I got up to page 55 today.
In recent months, I’ve complained quite a bit about literary fiction. Much of what I read in literary journals bores me. It’s beautiful, elegant – and nothing happens. I’ve gotten quite enamored with well-written genre fiction which, as one person put it, has both action and ambiance. Given that just last week I was complaining about lit fic, I was nervous about whether or not I’d really enjoy Infinite Jest. I was beginning to wonder whether or not I could still appreciate literary stories. And then, on page 49, I realized I was going to love this book.
I can’t quite explain the specific reasons why I’ve suddenly decided I like the book. There was nothing specific. I just read “Hal likes to get high in secret, but a bigger secret is that he’s as attached to the secrecy as he is to getting high.” I don’t even get high. But something about that line – it hit me on such a visceral level, that I was hooked. It doesn’t matter what our secrets are; for many people, what mattes is that we have a secret at all. There’s something about having that hidden nugget of your life that helps you feel in control, despite all the variables and chaos you have to deal with on a daily basis. Just a thought, something worth exploring later.
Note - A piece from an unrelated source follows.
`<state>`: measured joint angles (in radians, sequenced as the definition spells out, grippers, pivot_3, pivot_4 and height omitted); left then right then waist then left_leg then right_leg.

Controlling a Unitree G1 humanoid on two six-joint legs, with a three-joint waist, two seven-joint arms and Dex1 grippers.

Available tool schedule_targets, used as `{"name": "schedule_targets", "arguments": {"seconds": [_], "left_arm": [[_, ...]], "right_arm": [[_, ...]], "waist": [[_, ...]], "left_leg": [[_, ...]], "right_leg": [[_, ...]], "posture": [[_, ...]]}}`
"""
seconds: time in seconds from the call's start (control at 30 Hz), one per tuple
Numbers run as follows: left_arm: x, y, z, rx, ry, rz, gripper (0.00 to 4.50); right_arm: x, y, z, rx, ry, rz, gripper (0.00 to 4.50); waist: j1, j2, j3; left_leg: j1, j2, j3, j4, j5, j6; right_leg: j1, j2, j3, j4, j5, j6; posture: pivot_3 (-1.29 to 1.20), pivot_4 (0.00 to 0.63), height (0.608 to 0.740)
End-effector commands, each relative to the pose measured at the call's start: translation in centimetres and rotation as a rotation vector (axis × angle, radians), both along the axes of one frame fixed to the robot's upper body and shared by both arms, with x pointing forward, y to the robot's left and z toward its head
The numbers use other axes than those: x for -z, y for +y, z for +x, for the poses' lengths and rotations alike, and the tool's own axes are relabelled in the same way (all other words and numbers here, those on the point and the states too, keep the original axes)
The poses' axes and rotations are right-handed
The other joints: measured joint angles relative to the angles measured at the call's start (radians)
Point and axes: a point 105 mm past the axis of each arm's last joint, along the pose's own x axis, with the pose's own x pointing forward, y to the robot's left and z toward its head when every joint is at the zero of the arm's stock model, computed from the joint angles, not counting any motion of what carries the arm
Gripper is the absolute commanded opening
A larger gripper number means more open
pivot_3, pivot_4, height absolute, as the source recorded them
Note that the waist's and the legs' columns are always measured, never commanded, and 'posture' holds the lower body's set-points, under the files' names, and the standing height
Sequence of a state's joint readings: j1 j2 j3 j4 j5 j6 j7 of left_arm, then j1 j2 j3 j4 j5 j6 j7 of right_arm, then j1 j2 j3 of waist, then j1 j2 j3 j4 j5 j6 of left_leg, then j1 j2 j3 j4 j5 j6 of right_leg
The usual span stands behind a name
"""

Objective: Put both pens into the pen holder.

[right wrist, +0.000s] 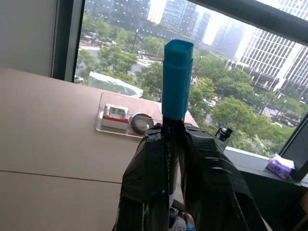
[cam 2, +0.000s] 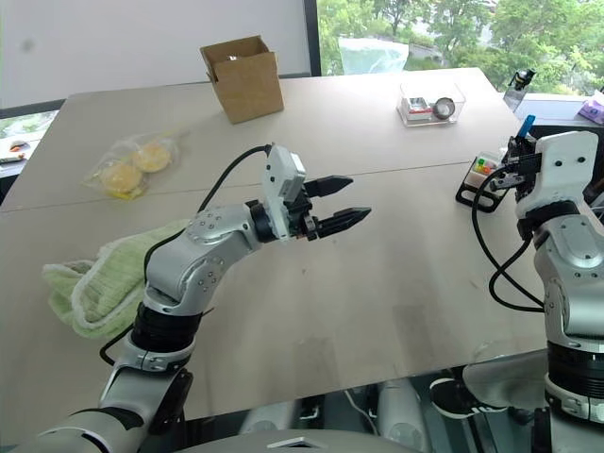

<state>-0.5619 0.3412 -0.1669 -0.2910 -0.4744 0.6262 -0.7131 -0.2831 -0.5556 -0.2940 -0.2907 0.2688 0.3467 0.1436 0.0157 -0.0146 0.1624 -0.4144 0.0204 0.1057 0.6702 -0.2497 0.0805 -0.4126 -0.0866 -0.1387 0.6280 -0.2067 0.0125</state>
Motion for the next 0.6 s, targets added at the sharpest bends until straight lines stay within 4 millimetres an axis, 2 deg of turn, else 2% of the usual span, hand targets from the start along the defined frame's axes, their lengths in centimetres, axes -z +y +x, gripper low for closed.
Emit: {"name": "schedule_targets", "arguments": {"seconds": [0.03, 0.2, 0.43, 0.5, 0.53, 0.6], "left_arm": [[-2.3, -0.4, -0.8, 0.034, -0.07, -0.02, 3.48], [-3.1, -0.3, -1.2, 0.034, -0.077, -0.021, 3.48], [-3.1, -0.1, -1.1, 0.006, -0.073, -0.013, 3.54], [-3.1, 0.1, -1.0, -0.006, -0.073, -0.011, 3.54], [-3.0, 0.5, -0.8, -0.035, -0.073, -0.008, 3.54], [-2.7, 1.7, -0.3, -0.109, -0.081, 0.003, 3.54]], "right_arm": [[-1.0, -0.4, 0.0, 0.03, -0.071, -0.01, 0.0], [0.3, -1.1, 0.9, 0.084, -0.068, -0.025, 0.0], [0.8, -1.8, 0.8, 0.091, -0.092, -0.03, 3.16], [0.4, -1.6, 0.5, 0.079, -0.101, -0.035, 4.09], [-0.2, -0.7, 0.2, 0.025, -0.108, -0.03, 4.48], [-1.1, 1.9, -0.4, -0.137, -0.096, -0.014, 4.48]], "waist": [[0.0, 0.0, 0.0], [-0.002, 0.0, 0.0], [-0.002, 0.0, 0.0], [-0.001, 0.0, 0.0], [-0.001, 0.0, 0.0], [-0.002, 0.001, 0.0]], "left_leg": [[0.0, 0.0, 0.0, 0.0, 0.0, 0.0], [0.0, 0.0, 0.0, 0.0, 0.0, 0.0], [0.0, 0.0, 0.0, 0.0, 0.0, 0.0], [0.0, 0.0, 0.0, 0.0, 0.0, 0.0], [0.0, 0.0, 0.0, 0.0, 0.0, 0.0], [0.0, 0.0, 0.0, 0.0, 0.0, 0.0]], "right_leg": [[0.0, 0.0, 0.0, 0.0, 0.0, 0.0], [0.0, 0.0, 0.0, 0.0, 0.0, 0.0], [0.0, 0.0, 0.0, 0.0, 0.0, 0.0], [0.0, 0.0, 0.0, 0.0, 0.0, 0.0], [0.0, 0.0, 0.0, 0.0, 0.0, 0.0], [0.0, 0.0, 0.001, 0.0, 0.0, 0.0]], "posture": [[0.0, 0.15, 0.74], [0.0, 0.15, 0.74], [0.0, 0.15, 0.74], [0.0, 0.15, 0.74], [0.0, 0.15, 0.74], [0.0, 0.15, 0.74]]}}
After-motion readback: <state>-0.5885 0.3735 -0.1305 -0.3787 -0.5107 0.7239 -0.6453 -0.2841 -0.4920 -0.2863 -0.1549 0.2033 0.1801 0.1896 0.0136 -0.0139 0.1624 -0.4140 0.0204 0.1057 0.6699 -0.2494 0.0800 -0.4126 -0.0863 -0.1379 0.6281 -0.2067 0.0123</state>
There’s no turning back now. I’m looking forward to the journey of this book.
Most of what I read today touched on themes of secrecy, and since that’s what really stuck with me today, I’m looking forward to seeing where the secret motif goes as the book continues. I might try to focus on that throughout my reading, because I know this book will go in so many directions, it might be good to pick a thread and use that to guide my explorations. Or maybe I’ll go off in another direction. Or maybe I’ll end up directionless. We’ll see.